#### WORK ORDER:
Below is a listing from which only part is wanted; return exactly the lines from the one with "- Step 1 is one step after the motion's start" up to and including the one with "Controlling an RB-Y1".

____ RECORDS SUPPLIED

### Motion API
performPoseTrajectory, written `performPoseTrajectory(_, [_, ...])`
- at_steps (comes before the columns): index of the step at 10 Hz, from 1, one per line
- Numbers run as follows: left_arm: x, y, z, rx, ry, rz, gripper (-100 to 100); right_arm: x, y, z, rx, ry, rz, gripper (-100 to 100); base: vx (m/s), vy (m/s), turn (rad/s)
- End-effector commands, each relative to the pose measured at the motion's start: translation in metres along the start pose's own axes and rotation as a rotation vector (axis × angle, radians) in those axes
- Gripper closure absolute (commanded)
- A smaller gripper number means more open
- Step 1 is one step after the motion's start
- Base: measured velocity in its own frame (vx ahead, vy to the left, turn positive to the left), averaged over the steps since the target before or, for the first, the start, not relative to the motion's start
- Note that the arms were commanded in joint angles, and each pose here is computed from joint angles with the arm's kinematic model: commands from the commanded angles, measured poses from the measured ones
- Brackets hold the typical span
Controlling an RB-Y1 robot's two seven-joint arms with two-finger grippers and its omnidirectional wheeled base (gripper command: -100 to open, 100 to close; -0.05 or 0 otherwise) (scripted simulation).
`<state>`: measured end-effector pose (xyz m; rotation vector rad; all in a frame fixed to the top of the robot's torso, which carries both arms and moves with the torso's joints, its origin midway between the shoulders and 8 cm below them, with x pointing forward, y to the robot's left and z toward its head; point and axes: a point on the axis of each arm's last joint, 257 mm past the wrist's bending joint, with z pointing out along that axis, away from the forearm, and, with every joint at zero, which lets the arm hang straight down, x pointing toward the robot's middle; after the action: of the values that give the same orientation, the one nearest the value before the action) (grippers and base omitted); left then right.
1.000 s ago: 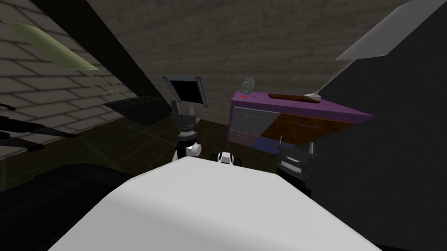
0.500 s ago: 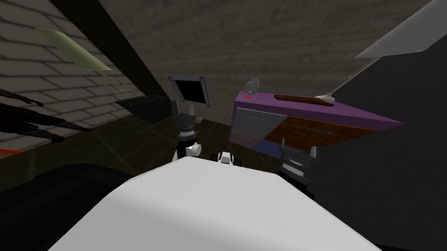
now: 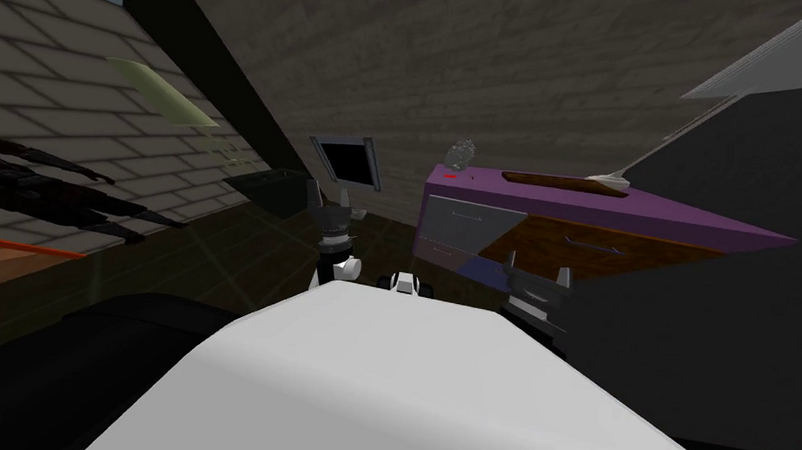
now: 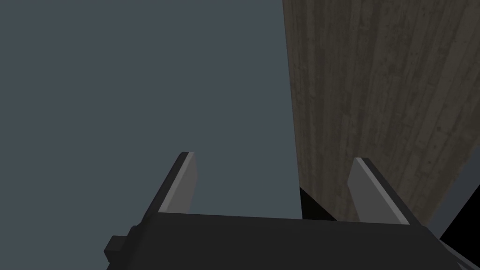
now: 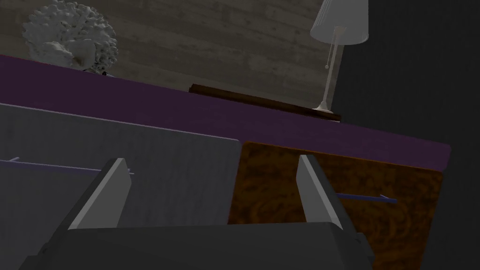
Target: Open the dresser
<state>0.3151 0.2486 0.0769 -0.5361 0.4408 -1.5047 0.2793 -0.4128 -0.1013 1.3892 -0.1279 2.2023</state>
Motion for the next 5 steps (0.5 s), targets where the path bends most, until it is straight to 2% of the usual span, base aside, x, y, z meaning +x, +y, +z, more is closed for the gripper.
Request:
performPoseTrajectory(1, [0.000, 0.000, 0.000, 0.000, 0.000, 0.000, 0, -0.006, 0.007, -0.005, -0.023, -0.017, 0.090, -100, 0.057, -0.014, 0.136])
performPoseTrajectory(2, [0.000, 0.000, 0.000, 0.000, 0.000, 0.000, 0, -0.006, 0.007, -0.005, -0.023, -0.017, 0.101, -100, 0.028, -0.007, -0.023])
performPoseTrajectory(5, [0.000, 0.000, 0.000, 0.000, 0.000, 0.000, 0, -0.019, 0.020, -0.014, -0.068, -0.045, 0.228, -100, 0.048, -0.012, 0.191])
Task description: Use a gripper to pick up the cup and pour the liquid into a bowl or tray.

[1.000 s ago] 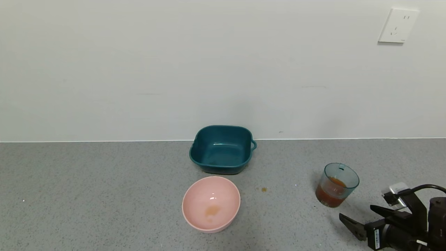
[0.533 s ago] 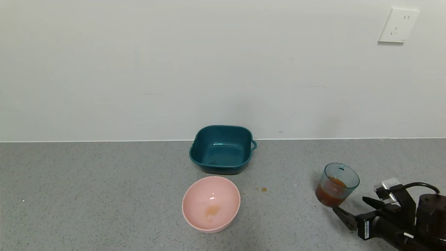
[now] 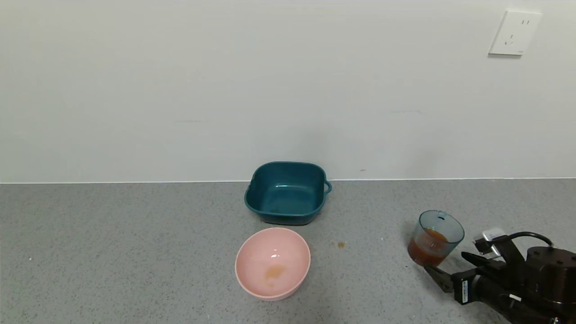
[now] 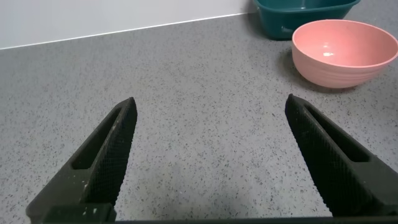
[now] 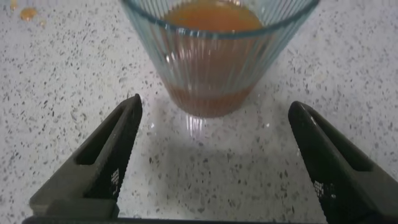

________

#### RESULT:
- Step 1 is one step after the motion's start
- Base: measured velocity in its own frame (vx ahead, vy to the left, turn positive to the left), averaged over the steps since the target before or, for the first, the start, not relative to the motion's start
- Note that the arms were commanded in joint angles, and each pose here is computed from joint angles with the arm's kinematic model: commands from the commanded angles, measured poses from the measured ones
- Brackets hold the typical span
Controlling an RB-Y1 robot's two seven-joint arms with two-finger grippers and its omnidirectional wheeled base (gripper command: -100 to open, 100 to close; -0.05 or 0 otherwise) (scripted simulation).

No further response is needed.